States should amend their fiscal responsibility legislation to ensure consistency with the centre’s legislation, in particular, with the definition of debt.
8. Plea for Collegium system review
Subject : Polity
Context: The Supreme Court has agreed to hear a plea challenging the collegium system of appointing judges to the Supreme Court and the high courts.
Concept :
- The petitioner contended that the Supreme Court’s 2015 judgment had thwarted the will of the people by striking down the99th constitution amendment act which introduced the National Judicial Appointment Commission for the appointment of judges in higher courts.
- The petition also said that the 2015 judgment be rendered void ab initio as it had revived the collegium system.
Void ab initio :
- Void ab initio means that a legal document, contract, agreement, or transaction is legally void from the start or beginning.
- “Void” means something that does not produce any legal effect or has any legal value.
- “Ab initio” is a Latin phrase meaning “from the start” or “from the beginning”.
About National Judicial Appointment Commission
- The NJAC was established by amending the Constitution [Constitution (Ninety-Ninth Amendment) Act, 2014] passed by the parliament.
- NJAC is a body responsible for the appointment and transfer of judges to the higher judiciary in India.
- NJAC act sought to replace the collegium system of appointing the judges of Supreme Court and High Courts.

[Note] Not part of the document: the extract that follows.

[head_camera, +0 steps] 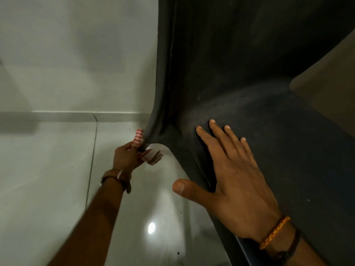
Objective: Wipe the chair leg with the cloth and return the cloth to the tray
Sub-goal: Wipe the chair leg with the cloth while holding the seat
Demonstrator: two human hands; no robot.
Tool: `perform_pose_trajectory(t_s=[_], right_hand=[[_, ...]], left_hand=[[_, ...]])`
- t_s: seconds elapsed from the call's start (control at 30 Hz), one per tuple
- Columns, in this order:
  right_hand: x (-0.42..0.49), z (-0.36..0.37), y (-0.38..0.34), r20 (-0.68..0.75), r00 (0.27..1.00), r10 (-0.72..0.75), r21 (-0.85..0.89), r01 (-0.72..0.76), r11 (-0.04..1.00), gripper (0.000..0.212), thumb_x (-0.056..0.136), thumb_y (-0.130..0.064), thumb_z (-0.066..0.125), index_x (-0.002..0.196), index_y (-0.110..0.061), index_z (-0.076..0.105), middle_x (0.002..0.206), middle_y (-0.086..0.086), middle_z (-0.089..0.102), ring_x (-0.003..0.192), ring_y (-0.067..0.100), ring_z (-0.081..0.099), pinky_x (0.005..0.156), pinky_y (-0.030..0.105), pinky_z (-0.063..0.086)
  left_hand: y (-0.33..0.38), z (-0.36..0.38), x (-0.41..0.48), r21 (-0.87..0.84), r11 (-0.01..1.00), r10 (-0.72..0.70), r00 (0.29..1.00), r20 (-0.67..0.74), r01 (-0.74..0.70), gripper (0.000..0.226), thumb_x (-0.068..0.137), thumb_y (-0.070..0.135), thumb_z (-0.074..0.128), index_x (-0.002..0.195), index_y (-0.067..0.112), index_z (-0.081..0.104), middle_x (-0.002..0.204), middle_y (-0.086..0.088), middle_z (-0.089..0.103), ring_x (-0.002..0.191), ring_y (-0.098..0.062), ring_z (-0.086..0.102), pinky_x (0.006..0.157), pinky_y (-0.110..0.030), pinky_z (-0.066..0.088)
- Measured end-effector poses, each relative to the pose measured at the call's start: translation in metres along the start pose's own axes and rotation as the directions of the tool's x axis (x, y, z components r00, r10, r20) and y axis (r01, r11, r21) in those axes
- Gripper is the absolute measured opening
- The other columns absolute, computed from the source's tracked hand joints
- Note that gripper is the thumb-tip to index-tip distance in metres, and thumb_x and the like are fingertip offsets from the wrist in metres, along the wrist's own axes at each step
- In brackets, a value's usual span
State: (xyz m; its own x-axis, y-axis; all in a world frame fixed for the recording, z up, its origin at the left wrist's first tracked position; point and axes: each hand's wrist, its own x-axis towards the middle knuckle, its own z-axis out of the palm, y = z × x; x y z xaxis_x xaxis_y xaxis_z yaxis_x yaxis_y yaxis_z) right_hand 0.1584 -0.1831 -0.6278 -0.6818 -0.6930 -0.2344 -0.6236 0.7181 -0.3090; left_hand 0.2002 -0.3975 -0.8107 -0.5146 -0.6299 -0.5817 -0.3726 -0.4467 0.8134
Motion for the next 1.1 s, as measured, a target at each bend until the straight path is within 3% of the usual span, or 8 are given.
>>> perform_pose_trajectory(t_s=[0.13,0.33,0.47,0.67,0.77,0.87,0.97,1.1], right_hand=[[0.001,0.003,0.003,-0.02,1.0,-0.003,0.03,0.003,1.0,0.117,0.06,-0.111,0.013,0.159,-0.056,-0.012,0.17,-0.03,-0.023,0.152,-0.006,-0.032,0.128,0.037,-0.017],[0.002,0.002,0.002,-0.026,1.0,0.001,0.044,0.0,0.999,0.112,0.058,-0.111,0.018,0.154,-0.063,-0.016,0.166,-0.037,-0.026,0.15,-0.01,-0.032,0.127,0.037,-0.016],[0.001,0.002,0.001,-0.041,0.999,-0.004,0.056,0.007,0.998,0.114,0.061,-0.11,0.019,0.159,-0.057,-0.008,0.17,-0.033,-0.02,0.153,-0.008,-0.028,0.129,0.037,-0.013],[0.001,0.001,-0.002,-0.053,0.999,0.001,0.066,0.002,0.998,0.115,0.066,-0.106,0.024,0.164,-0.049,0.005,0.176,-0.022,-0.008,0.159,0.0,-0.017,0.133,0.044,-0.006],[0.001,0.0,-0.002,-0.055,0.998,0.015,0.072,-0.011,0.997,0.114,0.068,-0.105,0.027,0.165,-0.047,0.008,0.176,-0.02,-0.005,0.16,0.002,-0.014,0.133,0.045,-0.004],[0.001,0.001,-0.003,-0.06,0.998,0.018,0.073,-0.014,0.997,0.116,0.068,-0.106,0.026,0.165,-0.046,0.01,0.177,-0.018,-0.002,0.161,0.003,-0.012,0.133,0.047,-0.002],[0.001,0.002,-0.003,-0.058,0.998,0.024,0.075,-0.02,0.997,0.116,0.067,-0.105,0.027,0.165,-0.046,0.01,0.177,-0.019,-0.002,0.161,0.002,-0.012,0.133,0.046,-0.002],[-0.001,0.001,-0.003,-0.049,0.999,0.021,0.085,-0.016,0.996,0.114,0.066,-0.102,0.03,0.165,-0.049,0.008,0.176,-0.022,-0.005,0.16,-0.001,-0.015,0.133,0.045,-0.003]], left_hand=[[-0.028,-0.001,0.063,0.006,0.981,-0.192,0.98,0.056,0.192,0.044,0.106,0.026,0.058,0.136,-0.006,0.061,0.135,-0.027,0.064,0.114,-0.037,0.065,0.11,-0.05,0.05],[-0.065,0.003,0.099,-0.049,0.974,-0.225,0.974,-0.026,0.223,0.046,0.105,0.029,0.06,0.139,-0.001,0.06,0.136,-0.026,0.063,0.125,-0.043,0.062,0.109,-0.052,0.05],[-0.07,-0.012,0.104,-0.003,0.976,-0.216,0.974,-0.069,0.216,0.037,0.103,0.012,0.062,0.138,0.003,0.064,0.136,-0.024,0.066,0.121,-0.041,0.065,0.107,-0.052,0.053],[-0.022,-0.023,0.033,0.116,0.988,0.103,0.995,0.011,-0.103,0.03,0.1,0.025,0.065,0.125,0.009,0.074,0.11,-0.015,0.079,0.093,-0.024,0.078,0.092,-0.048,0.063],[0.023,-0.032,-0.021,0.094,0.932,0.332,0.929,0.162,-0.349,0.031,0.087,0.044,0.069,0.111,0.028,0.078,0.096,0.0,0.083,0.085,-0.012,0.08,0.073,-0.03,0.066],[0.054,-0.042,-0.045,0.052,0.891,0.426,0.87,0.247,-0.451,0.024,0.084,0.047,0.069,0.105,0.039,0.077,0.097,0.01,0.082,0.084,-0.007,0.08,0.066,-0.022,0.064],[0.044,-0.039,-0.018,0.128,0.901,0.378,0.894,0.24,-0.415,0.031,0.082,0.053,0.07,0.1,0.03,0.08,0.087,0.004,0.082,0.077,-0.011,0.08,0.063,-0.022,0.064],[-0.019,-0.029,0.075,0.3,0.945,0.104,0.989,0.109,-0.132,0.012,0.094,0.022,0.073,0.091,0.014,0.081,0.089,-0.018,0.078,0.084,-0.033,0.077,0.083,-0.051,0.065]])
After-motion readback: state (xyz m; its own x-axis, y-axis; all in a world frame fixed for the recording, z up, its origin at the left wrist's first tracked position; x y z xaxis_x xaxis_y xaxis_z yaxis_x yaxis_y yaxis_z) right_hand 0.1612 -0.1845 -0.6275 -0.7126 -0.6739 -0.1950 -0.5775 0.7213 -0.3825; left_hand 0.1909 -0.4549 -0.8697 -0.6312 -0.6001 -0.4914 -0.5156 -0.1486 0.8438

- Through judicial appointments commission, the executive will have a say in appointing the judges.
- A new article, Article 124A, (which provides for the composition of the NJAC) was to be inserted into the Constitution.

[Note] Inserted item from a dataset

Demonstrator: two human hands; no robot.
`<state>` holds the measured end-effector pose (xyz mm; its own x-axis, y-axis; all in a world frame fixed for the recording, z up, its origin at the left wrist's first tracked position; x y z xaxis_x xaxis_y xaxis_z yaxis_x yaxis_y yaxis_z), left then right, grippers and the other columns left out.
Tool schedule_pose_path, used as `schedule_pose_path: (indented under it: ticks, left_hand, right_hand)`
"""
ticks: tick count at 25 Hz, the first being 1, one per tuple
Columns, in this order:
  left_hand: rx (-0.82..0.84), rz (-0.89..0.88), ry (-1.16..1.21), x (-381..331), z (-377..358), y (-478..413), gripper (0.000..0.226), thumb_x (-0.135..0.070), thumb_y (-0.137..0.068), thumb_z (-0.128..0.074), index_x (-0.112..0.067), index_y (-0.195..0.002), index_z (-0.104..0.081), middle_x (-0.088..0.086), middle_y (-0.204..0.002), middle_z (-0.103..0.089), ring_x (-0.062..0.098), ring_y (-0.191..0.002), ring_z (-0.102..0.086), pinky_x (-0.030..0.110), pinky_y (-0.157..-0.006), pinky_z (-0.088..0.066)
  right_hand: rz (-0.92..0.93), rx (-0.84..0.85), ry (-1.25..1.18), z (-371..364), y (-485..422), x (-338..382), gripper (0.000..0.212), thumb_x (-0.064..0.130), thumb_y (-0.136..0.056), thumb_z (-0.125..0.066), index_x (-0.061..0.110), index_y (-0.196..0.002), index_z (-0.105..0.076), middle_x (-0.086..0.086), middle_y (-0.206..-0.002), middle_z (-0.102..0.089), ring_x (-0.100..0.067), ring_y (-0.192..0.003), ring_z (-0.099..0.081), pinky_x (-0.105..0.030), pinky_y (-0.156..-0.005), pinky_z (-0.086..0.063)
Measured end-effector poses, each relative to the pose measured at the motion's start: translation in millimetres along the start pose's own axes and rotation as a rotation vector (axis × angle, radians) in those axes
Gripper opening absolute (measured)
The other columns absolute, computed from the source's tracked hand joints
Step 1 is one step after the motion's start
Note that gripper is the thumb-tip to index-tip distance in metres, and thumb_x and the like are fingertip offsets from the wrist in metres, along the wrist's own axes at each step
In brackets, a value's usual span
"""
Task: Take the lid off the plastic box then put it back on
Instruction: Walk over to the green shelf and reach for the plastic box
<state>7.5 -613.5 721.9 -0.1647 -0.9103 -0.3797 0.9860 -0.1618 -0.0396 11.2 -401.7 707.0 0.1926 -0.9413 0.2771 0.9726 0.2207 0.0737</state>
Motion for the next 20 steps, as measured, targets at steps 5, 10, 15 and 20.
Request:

- The act provided for the procedure to be followed by the NJAC for recommending persons for appointment as Chief Justice of India and other Judges of the Supreme Court (SC), and Chief Justice and other Judges of High Courts (HC).
- According to the act the commission will consist of the following members:
- Chief Justice of India (Chairperson, ex officio)
- Two other senior judges of the Supreme Court next to the Chief Justice of India – ex officio
- The Union Minister of Law and Justice, ex-officio
- Two ‘eminent persons’. These eminent persons are to be nominated for a three-year term by a committee consisting of the Chief Justice, the Prime Minister, and the Leader of the Opposition in the Lok Sabha, and are not eligible for re-nomination.
9. What is carbon border tax, which India opposed at COP27
Subject: Environment
Context-
- A group of countries including India has opposed the carbon border taxes policy at the COP27 in Sharm El Sheikh, saying it could “result in market distortion”.
Carbon Border Adjustment mechanism (CBAM)-
- The Carbon Border Adjustment Mechanism is a plan from the European Union (EU) to tax carbon-intensive products, such as iron and steel, cement, fertiliser, aluminium and electricity generation, from 2026.
- The CBAM will equalise the price of carbon between domestic products and imports and ensure that the EU’s climate objectives are not undermined by production relocating to countries with less ambitious policies.
What are carbon border taxes-
- The carbon border tax involves imposing an import duty on a product manufactured in a country with more lax climate rules than the one buying it.
‘Carbon leakage’: Why need for tax was felt
- Some developed nations, in efforts to cut emissions, impose high costs on carbon-intensive businesses in their own countries.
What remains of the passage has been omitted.